§ **Problem statement**
Your answer should be one number: how many lines below have the word "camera".
--- Collected data Enclosed Below ---
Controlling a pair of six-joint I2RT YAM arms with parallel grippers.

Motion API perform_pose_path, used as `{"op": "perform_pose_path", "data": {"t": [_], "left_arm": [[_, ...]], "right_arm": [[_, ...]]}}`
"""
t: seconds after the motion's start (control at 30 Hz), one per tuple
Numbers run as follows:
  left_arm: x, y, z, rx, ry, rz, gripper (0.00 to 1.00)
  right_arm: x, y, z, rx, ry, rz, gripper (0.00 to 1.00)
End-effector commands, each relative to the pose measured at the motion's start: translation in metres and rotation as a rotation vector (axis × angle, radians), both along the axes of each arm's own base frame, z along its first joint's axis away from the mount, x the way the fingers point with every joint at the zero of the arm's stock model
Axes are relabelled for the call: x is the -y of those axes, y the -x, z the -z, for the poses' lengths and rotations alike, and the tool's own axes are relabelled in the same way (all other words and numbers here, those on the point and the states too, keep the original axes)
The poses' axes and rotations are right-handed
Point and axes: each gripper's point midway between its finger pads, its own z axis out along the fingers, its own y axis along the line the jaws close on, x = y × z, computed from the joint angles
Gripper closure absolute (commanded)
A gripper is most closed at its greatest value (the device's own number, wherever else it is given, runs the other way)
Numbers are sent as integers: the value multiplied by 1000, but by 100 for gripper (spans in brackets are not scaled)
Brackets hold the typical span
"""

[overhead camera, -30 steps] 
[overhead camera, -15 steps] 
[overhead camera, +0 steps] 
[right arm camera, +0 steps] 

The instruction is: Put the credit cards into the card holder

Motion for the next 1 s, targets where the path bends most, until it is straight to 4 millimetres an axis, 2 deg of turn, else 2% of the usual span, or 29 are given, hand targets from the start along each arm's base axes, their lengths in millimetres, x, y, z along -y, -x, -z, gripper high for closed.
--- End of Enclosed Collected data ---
§ **Response**
4